Work order - Return all lines in the data where the string "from" can be found.
##### Given data
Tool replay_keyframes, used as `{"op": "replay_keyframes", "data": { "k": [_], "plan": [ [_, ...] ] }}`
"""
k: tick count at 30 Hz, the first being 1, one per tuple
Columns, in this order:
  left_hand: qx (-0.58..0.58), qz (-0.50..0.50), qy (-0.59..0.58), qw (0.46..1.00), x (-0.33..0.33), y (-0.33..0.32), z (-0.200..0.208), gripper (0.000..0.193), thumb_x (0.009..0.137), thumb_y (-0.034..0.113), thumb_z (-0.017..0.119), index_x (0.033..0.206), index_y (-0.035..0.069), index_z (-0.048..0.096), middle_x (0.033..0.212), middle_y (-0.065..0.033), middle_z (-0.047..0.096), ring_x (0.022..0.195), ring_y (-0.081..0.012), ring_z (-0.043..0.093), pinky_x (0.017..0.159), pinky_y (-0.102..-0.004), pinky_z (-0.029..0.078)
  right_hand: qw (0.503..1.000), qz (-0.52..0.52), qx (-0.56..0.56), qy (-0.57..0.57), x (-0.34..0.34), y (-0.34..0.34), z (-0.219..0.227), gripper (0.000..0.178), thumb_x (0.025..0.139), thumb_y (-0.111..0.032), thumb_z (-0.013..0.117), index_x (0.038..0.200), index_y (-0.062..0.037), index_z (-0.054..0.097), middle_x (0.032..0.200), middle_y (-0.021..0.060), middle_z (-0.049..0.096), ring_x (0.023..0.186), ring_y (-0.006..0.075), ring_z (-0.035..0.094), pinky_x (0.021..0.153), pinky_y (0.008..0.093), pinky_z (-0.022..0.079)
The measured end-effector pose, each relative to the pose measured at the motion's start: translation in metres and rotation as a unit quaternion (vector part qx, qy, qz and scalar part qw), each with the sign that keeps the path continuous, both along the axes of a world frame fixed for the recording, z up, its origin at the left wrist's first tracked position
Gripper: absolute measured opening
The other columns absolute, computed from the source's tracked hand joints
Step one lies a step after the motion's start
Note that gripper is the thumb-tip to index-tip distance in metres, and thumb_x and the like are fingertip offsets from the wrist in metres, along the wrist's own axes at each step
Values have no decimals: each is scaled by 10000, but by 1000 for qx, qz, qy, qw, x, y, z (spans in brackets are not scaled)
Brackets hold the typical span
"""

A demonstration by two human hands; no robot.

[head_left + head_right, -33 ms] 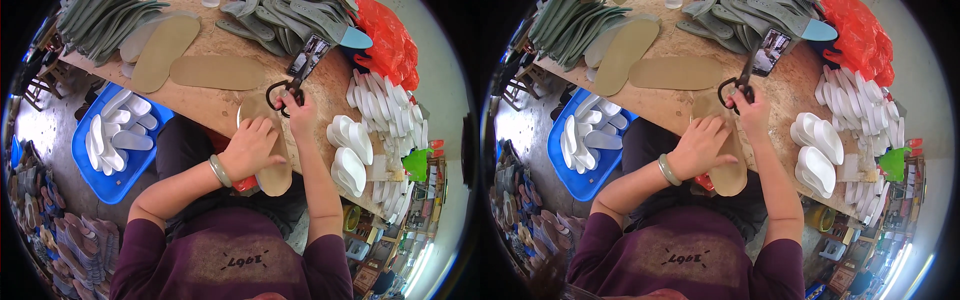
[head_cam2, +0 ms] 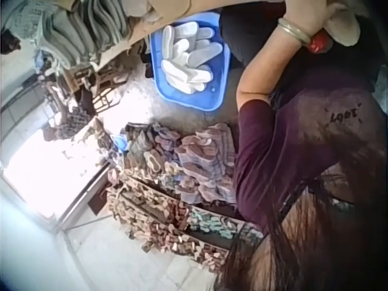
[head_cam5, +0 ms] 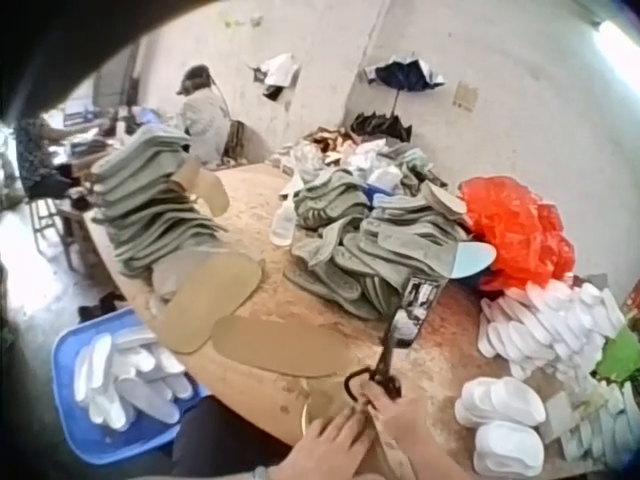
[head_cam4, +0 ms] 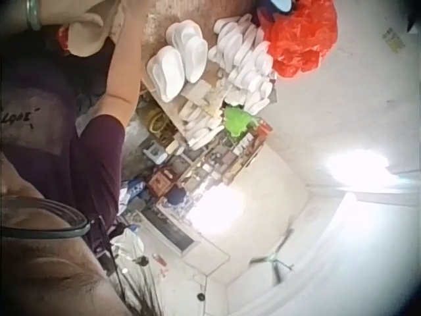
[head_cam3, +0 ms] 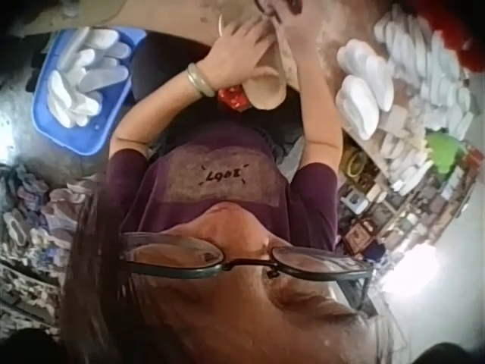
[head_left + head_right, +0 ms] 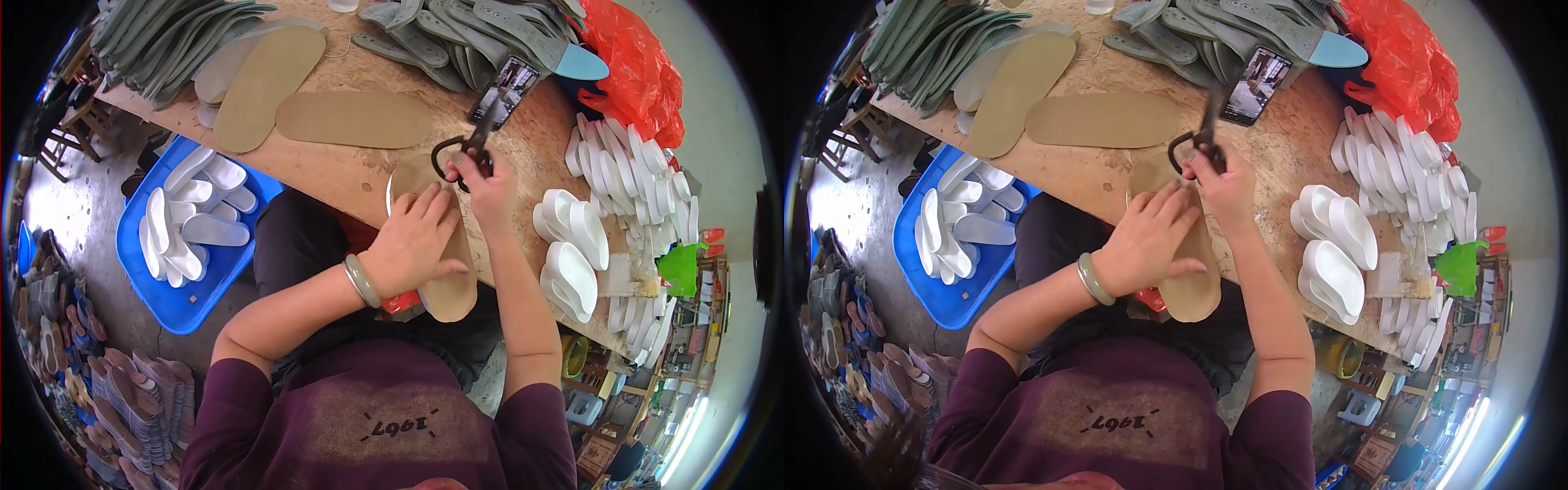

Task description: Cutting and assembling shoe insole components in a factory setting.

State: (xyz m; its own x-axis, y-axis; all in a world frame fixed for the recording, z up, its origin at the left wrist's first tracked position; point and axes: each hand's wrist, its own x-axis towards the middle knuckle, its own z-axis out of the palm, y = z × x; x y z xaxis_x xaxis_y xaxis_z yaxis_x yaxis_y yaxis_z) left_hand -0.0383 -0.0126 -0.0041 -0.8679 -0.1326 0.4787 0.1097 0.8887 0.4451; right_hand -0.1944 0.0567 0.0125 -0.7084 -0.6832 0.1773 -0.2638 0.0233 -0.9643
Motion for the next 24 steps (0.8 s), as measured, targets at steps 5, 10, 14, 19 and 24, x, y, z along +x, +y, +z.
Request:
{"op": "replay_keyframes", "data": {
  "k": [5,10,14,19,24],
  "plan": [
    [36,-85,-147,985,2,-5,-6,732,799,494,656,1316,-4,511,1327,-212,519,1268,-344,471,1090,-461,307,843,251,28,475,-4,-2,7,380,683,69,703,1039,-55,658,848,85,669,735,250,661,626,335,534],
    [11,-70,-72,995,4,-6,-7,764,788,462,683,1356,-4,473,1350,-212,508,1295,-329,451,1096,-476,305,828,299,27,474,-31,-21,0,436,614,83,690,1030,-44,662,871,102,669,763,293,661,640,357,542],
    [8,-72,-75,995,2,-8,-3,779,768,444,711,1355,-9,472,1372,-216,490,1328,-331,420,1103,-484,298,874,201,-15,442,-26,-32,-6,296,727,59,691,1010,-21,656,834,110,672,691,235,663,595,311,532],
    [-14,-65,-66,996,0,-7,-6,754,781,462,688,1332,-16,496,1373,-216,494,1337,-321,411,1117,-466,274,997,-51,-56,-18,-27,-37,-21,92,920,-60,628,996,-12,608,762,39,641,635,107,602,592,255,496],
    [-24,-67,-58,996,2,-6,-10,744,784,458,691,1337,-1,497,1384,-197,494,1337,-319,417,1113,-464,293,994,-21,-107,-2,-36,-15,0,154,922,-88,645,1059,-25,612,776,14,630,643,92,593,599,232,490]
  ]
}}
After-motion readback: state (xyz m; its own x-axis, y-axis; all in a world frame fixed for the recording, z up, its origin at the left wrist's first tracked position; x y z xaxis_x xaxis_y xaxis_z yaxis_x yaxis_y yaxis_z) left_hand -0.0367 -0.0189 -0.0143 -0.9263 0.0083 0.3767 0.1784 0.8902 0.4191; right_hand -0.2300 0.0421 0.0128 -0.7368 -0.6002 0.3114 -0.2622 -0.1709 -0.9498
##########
Answer to the exercise -
The other columns absolute, computed from the source's tracked hand joints
Note that gripper is the thumb-tip to index-tip distance in metres, and thumb_x and the like are fingertip offsets from the wrist in metres, along the wrist's own axes at each step

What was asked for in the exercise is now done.